▶ [EXERCISE PROMPT] Transcribe the listing underneath, keeping each word exact and omitting the images.
### SOURCE MATERIAL ###
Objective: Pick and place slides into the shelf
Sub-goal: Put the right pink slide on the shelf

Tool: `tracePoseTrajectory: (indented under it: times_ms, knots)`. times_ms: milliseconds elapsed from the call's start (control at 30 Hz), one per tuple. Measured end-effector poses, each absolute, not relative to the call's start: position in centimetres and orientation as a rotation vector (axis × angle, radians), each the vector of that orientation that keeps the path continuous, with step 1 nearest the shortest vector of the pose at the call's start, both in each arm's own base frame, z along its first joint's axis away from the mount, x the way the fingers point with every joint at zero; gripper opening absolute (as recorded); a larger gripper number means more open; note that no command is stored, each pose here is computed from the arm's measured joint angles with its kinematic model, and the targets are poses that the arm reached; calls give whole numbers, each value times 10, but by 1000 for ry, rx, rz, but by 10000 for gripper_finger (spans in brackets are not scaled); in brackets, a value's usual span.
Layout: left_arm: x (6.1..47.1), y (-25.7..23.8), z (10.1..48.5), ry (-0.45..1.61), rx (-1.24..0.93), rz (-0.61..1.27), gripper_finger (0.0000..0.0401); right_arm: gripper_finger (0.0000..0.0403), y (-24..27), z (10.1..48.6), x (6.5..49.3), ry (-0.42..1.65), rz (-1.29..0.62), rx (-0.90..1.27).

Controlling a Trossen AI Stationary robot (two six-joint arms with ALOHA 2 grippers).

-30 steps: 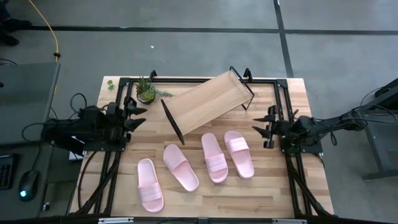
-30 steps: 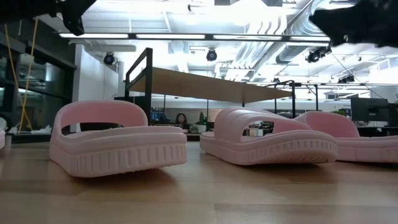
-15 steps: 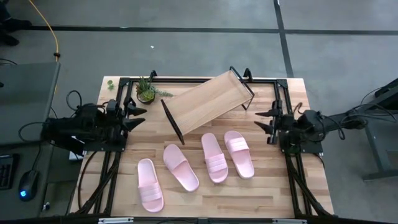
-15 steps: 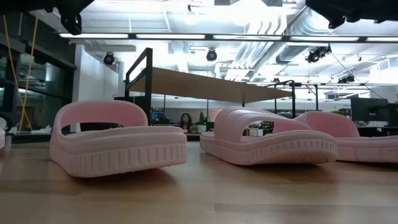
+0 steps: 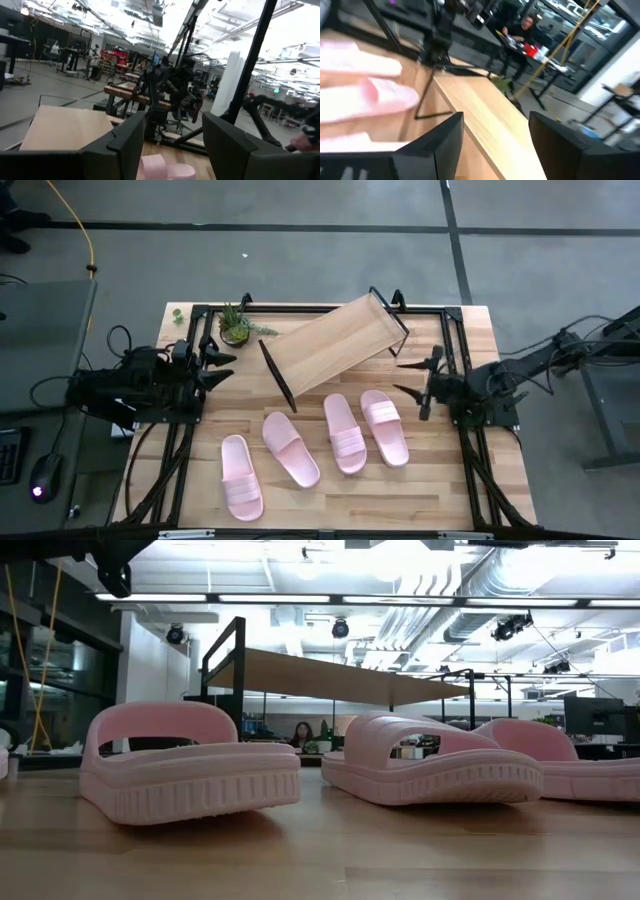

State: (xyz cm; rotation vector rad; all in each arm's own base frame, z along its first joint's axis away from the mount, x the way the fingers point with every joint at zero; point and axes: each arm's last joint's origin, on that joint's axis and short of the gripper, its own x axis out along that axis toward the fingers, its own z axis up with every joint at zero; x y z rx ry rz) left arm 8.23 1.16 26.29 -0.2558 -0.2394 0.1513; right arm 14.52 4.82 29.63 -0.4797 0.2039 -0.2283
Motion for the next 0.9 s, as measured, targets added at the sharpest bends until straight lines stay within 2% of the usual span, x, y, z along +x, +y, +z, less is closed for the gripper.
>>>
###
▶ [YOUR RESPONSE]
Objective: Pick and place slides into the shelf
Sub-goal: Put the right pink slide on the shelf

Tool: `tracePoseTrajectory: (indented under it: times_ms, knots)`. times_ms: milliseconds elapsed from the call's start (control at 30 Hz), one per tuple. Measured end-effector poses, each absolute, not relative to the call's start: position in centimetres and orientation as a rotation vector (axis × angle, radians), each the vector of that orientation that keeps the path continuous, with step 1 nearest the shortest vector of the pose at the call's start, both in each arm's own base frame, z along its first joint's axis away from the mount, x the way the fingers point with every joint at zero; gripper opening absolute (as recorded); a larger gripper number means more open; note that no command is stored, each pose here is computed from the arm's measured joint angles with its kinematic model, and the targets are poses that the arm reached; calls give whole numbers, each value times 10, but by 1000 for ry, rx, rz, but by 10000 for gripper_finger (spans in brackets are not scaled); in brackets, a value's usual span.
Layout: left_arm: x (6.1..47.1), y (-25.7..23.8), z (10.1..48.5), ry (-0.45..1.61), rx (-1.24..0.93), rz (-0.61..1.27), gripper_finger (0.0000..0.0401); right_arm: gripper_finger (0.0000..0.0403), y (-24..27), z (10.1..48.6), x (6.5..49.3), ry (-0.42..1.65), rz (-1.29..0.62), rx (-0.90..1.27).

Controlling a Trossen AI Stationary robot (two six-joint arms with ALOHA 2 grippers).

-30 steps: 
-30 steps: 
-15 steps: 
-15 steps: 
+0 steps: 

State: (xyz cm; rotation vector rad; all in each arm's own base frame, z along its first joint's axis away from the mount, x the way the fingers point with every joint at zero; point and axes: each arm's last joint's origin, on that joint's axis and short of the gripper, its own x axis out along that axis toward the fingers, its own z axis up with every joint at zero; x y z rx ry rz) left arm 8.23 1.16 26.29 -0.2558 -0.2394 0.1513; right arm 14.52 4.82 29.63 -0.4797 0.2039 -0.2283
Motion for the next 0.9 s, as measured, targets added at the sharpest bends until straight lines stay within 2% of the usual span, x, y, z along +x, +y, +z, less is closed for the gripper.
>>>

The answer given above is complete.